WHAT THIS TASK INVOLVES:
Your task is to transcribe the data in full.

·····

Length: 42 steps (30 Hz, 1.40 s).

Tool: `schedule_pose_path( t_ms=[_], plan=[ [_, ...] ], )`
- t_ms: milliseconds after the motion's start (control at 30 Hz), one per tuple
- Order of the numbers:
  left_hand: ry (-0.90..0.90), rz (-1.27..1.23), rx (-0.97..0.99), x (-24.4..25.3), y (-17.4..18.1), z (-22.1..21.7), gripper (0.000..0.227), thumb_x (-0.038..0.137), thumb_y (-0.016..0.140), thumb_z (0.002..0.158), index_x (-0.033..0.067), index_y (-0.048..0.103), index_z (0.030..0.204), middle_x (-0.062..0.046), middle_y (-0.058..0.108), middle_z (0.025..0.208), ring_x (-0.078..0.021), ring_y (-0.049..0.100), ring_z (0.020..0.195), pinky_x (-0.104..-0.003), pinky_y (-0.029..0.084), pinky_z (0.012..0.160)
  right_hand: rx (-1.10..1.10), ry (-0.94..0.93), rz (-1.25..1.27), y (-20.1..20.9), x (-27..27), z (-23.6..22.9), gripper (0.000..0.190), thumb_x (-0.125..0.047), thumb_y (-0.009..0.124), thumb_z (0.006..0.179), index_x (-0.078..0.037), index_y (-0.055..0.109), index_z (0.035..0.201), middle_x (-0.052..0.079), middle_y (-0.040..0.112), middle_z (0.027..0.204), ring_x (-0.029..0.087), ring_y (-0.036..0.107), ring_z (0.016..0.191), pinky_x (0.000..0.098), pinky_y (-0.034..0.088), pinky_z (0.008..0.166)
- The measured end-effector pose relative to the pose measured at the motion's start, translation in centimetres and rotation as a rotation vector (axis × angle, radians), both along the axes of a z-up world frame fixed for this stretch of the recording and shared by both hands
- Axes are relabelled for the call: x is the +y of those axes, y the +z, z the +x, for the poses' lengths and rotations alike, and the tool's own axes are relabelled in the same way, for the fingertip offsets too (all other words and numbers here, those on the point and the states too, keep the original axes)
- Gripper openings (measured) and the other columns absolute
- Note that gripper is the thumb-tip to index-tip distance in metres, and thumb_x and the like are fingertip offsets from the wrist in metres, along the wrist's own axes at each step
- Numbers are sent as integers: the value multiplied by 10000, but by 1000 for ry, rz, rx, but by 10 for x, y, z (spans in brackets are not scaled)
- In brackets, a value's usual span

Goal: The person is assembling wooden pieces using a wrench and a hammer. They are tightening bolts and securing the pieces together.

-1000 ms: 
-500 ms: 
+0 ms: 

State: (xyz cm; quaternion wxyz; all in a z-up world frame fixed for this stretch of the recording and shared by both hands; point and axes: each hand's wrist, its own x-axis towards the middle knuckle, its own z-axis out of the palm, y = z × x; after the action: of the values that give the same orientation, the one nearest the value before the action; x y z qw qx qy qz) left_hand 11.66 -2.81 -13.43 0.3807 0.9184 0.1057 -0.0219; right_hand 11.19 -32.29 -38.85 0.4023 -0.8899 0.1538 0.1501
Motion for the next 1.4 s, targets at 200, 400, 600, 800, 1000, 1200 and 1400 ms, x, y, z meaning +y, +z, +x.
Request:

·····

REPLY TO THE TASK:
Length: 42 steps (30 Hz, 1.40 s).

Tool: `schedule_pose_path( t_ms=[_], plan=[ [_, ...] ], )`
- t_ms: milliseconds after the motion's start (control at 30 Hz), one per tuple
- Order of the numbers:
  left_hand: ry (-0.90..0.90), rz (-1.27..1.23), rx (-0.97..0.99), x (-24.4..25.3), y (-17.4..18.1), z (-22.1..21.7), gripper (0.000..0.227), thumb_x (-0.038..0.137), thumb_y (-0.016..0.140), thumb_z (0.002..0.158), index_x (-0.033..0.067), index_y (-0.048..0.103), index_z (0.030..0.204), middle_x (-0.062..0.046), middle_y (-0.058..0.108), middle_z (0.025..0.208), ring_x (-0.078..0.021), ring_y (-0.049..0.100), ring_z (0.020..0.195), pinky_x (-0.104..-0.003), pinky_y (-0.029..0.084), pinky_z (0.012..0.160)
  right_hand: rx (-1.10..1.10), ry (-0.94..0.93), rz (-1.25..1.27), y (-20.1..20.9), x (-27..27), z (-23.6..22.9), gripper (0.000..0.190), thumb_x (-0.125..0.047), thumb_y (-0.009..0.124), thumb_z (0.006..0.179), index_x (-0.078..0.037), index_y (-0.055..0.109), index_z (0.035..0.201), middle_x (-0.052..0.079), middle_y (-0.040..0.112), middle_z (0.027..0.204), ring_x (-0.029..0.087), ring_y (-0.036..0.107), ring_z (0.016..0.191), pinky_x (0.000..0.098), pinky_y (-0.034..0.088), pinky_z (0.008..0.166)
- The measured end-effector pose relative to the pose measured at the motion's start, translation in centimetres and rotation as a rotation vector (axis × angle, radians), both along the axes of a z-up world frame fixed for this stretch of the recording and shared by both hands
- Axes are relabelled for the call: x is the +y of those axes, y the +z, z the +x, for the poses' lengths and rotations alike, and the tool's own axes are relabelled in the same way, for the fingertip offsets too (all other words and numbers here, those on the point and the states too, keep the original axes)
- Gripper openings (measured) and the other columns absolute
- Note that gripper is the thumb-tip to index-tip distance in metres, and thumb_x and the like are fingertip offsets from the wrist in metres, along the wrist's own axes at each step
- Numbers are sent as integers: the value multiplied by 10000, but by 1000 for ry, rz, rx, but by 10 for x, y, z (spans in brackets are not scaled)
- In brackets, a value's usual span

Goal: The person is assembling wooden pieces using a wrench and a hammer. They are tightening bolts and securing the pieces together.

-1000 ms: 
-500 ms: 
+0 ms: 

State: (xyz cm; quaternion wxyz; all in a z-up world frame fixed for this stretch of the recording and shared by both hands; point and axes: each hand's wrist, its own x-axis towards the middle knuckle, its own z-axis out of the palm, y = z × x; after the action: of the values that give the same orientation, the one nearest the value before the action; x y z qw qx qy qz) left_hand 11.66 -2.81 -13.43 0.3807 0.9184 0.1057 -0.0219; right_hand 11.19 -32.29 -38.85 0.4023 -0.8899 0.1538 0.1501
Motion for the next 1.4 s, targets at 200, 400, 600, 800, 1000, 1200 and 1400 ms, x, y, z meaning +y, +z, +x.
Request:

This completes the output.